Prestei ontem alguma atenção ao chamado debate do “Estado da Nação” que ocorria na Assembleia da República. Um momento democraticamente necessário mas lamentavelmente paupérrimo em termos de conteúdo efetivo e relevância cívica (ficou para a fotografia o especial cumprimento de Costa a Rio, agora que este vai tendendo a desaparecer do seu radar de possíveis sombras). Praticamente tudo foi confrangedor, embora o formalmente mais inqualificável (a tímida e tremida prestação do novo líder de bancada do maior partido da Oposição) não tenha coincidido com o mais verdadeiramente inaceitável (a crescente confusão, já indisfarçada pelo primeiro-ministro, entre os jogos florais em que é exímio e a realidade que distorce a seu bel-prazer em função dos interesses de cada momento). No resto, Ventura esteve apagadíssimo (mesmo na utilização e exploração da demagogia e da mentira com que vai procurando enganar a gente), Cotrim esteve igual a si próprio (bem falante mas longe dos problemas e das soluções), Catarina esteve esforçada mas sempre diminuída perante a forma implacável como é tratada por Costa (não faria bem o Bloco em pensar na sua saída enquanto cara de comando?) e Jerónimo esteve por lá enredado num “discurso de Melhoral” (não faz bem nem faz mal) que já ninguém quer ouvir nem perder tempo a contestar. Uma lástima que diz bem do que é hoje a qualidade daqueles que são tidos por serem uma amostra representativa da política e dos políticos nacionais!

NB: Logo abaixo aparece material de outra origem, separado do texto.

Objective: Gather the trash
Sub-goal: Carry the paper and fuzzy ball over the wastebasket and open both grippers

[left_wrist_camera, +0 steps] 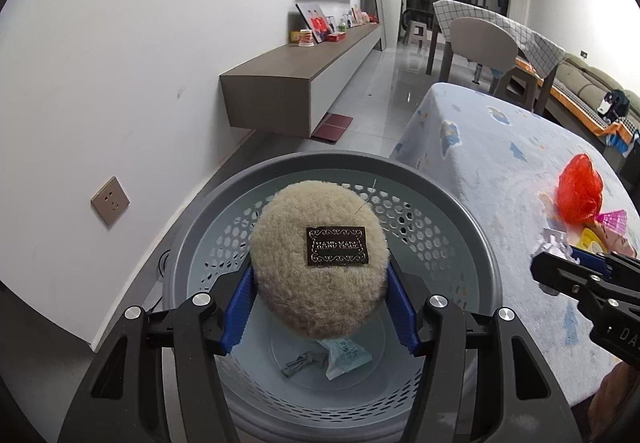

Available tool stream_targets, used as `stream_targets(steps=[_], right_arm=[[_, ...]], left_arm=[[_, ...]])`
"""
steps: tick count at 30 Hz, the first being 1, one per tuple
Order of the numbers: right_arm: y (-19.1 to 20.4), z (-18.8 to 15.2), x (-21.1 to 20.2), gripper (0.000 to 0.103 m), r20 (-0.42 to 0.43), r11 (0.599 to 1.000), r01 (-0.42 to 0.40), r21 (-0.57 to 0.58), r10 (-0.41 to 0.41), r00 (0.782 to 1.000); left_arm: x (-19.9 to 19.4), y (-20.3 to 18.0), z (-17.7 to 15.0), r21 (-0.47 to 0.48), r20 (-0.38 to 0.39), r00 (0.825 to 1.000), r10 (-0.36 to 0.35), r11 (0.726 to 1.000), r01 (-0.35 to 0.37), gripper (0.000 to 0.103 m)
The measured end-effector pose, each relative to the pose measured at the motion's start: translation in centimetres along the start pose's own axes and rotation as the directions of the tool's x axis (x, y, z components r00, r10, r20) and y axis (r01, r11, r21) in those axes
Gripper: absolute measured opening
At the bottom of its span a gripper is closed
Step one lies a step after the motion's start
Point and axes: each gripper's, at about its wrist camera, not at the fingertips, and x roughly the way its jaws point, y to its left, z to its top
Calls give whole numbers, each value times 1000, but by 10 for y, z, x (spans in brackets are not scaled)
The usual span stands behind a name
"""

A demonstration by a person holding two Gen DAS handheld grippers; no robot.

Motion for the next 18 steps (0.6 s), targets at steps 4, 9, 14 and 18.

Volto a António Costa, recorrendo à sua gabarolice de referenciar as últimas projeções da Comissão Europeia como ilustrativas do quanto de magnífico por cá vai acontecendo em termos de crescimento: “Portugal, segundo a Comissão Europeia, será o país da União que terá o maior – repito o maior – crescimento económico este ano”. Ora vejamos, mesmo sem qualquer recurso a um polígrafo desses que andam por aí: sim, a Comissão Europeia reviu em alta de 0,7 pontos percentuais o crescimento do PIB português deste ano, para 6,5%, colocando o país como o que regista a maior expansão segundo as mais recentes previsões macroeconómicas divulgadas (em maio, esperava uma aceleração de 5,8%); mas – cuidado com as precipitações! – Bruxelas está mais pessimista para 2023 e cortou as perspetivas de crescimento do PIB português para 1,9% nesse próximo ano (em maio esperava 2,7%).
Mas há mais na carta: (i) a honestidade intelectual determina-nos a obrigação de salientar que 2022 sucede a 2021 e 2020, anos em que o crescimento económico português foi muito negativo em termos absolutos ou comparativos (queda brutal de 8,4% primeiro e escassa recuperação de 4,9% depois, o que nos colocou nos 24º e 18º lugares do ranking europeu); (ii) a previsão da Comissão Europeu é a mais otimista de todas as atualmente disponíveis (o Banco de Portugal prevê uma expansão de 6,3%, o Fundo Monetário Internacional de 5,8%, a Organização para a Cooperação e Desenvolvimento Económico de 5,4% e o Conselho das Finanças Públicas de 4,8%); (iii) o comportamento do crescimento previsto para 2022 é largamente influenciado, segundo afirma Bruxelas, pelo efeito carry-over e pela continuação da recuperação do turismo, o que não pode deixar de suscitar enormes dúvidas quanto à sua dimensão estrutural e de sustentabilidade, matérias que relevam cada vez mais num país em que as transformações de fundo primam pela quase inexistência e em que os nossos responsáveis políticos continuam a pretender escamotear esse tema através de “números” e proclamações sem jeito nem preceito.